Seren willed a folder full of paperwork into existence on her desktop. She opened the folder and signed several forms, then passed the folder to Mortimatrius.

‘Here is authorisation to enter what areas you deem necessary, question who you deem necessary and request access to personal and top secret documents you deem necessary.’

‘Do you believe the situation warrants involvement in personal affairs?’ asked Ward.

‘I don’t know,’ said Seren. ‘But I would rather this were not held up while we debate the problem if it arises.’

Seren looked from Ward to Mortimatrius and back again. They were both clearly uneasy about what she was asking them to do but she knew both of her Ministers well enough to know they wanted an answer to this situation as much as she did.

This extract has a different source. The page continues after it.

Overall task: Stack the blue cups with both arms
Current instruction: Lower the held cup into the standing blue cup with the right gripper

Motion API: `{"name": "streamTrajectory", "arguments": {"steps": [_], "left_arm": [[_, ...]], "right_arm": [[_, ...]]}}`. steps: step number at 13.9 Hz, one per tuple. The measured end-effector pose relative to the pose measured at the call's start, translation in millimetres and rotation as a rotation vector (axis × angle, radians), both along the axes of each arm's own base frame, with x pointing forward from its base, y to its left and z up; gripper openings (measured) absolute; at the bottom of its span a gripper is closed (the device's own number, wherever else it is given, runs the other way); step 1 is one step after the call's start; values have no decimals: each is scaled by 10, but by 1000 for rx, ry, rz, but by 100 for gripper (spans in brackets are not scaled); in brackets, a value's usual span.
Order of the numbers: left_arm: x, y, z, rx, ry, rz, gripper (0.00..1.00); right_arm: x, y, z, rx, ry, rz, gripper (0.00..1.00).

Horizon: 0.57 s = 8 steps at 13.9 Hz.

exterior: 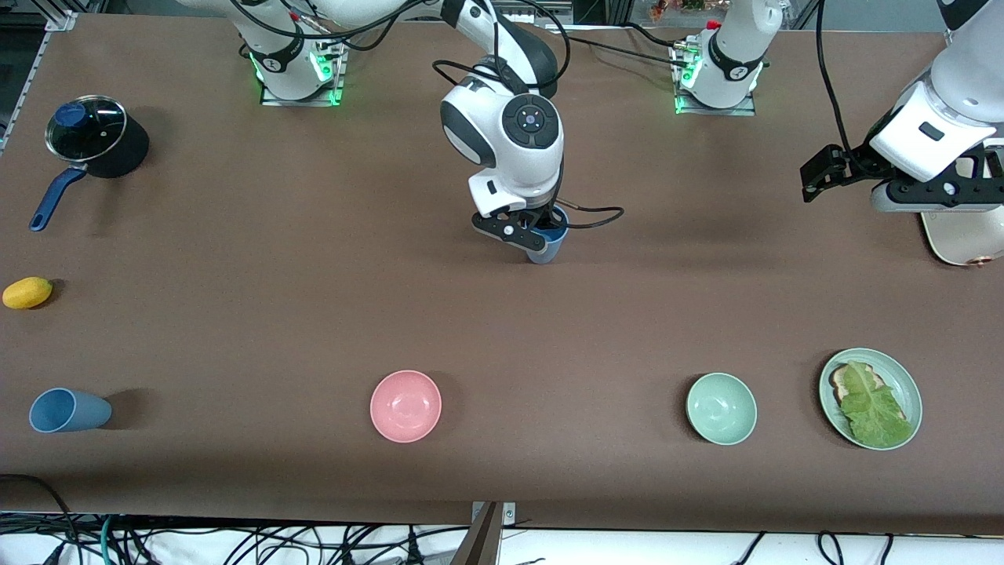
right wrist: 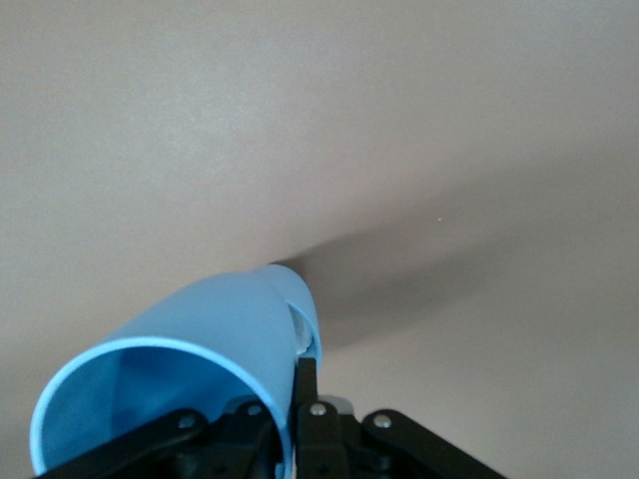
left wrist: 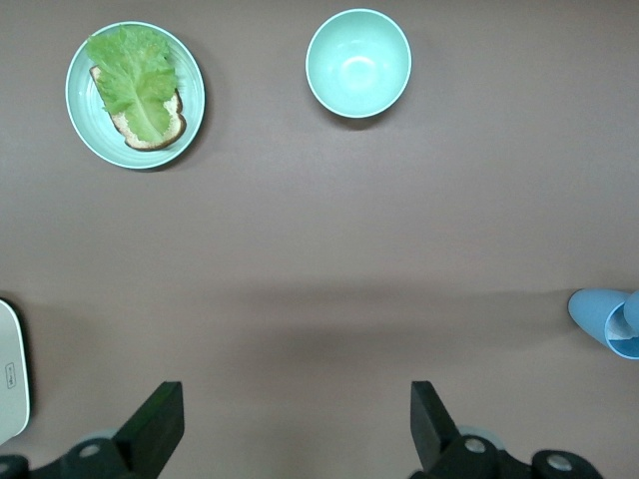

‘I want you to find out why these people have disappeared and, if possible, bring them back home safely. Find out what this Black Goat is and whether it is a threat to Carcer Ridge or its citizens. If it’s a threat, find out who created it and why.’

‘We’ll do what we can,’ said Mortimatrius.

‘Thank you. That will be all.’

When the two Ministers had finished teleporting out of her office, Seren accessed her memories and, with a feeling of revulsion about what she was doing, deleted the imported memory of the Black Goat. As much as memory erasing was abhorrent in her opinion, some things were still best left unseen.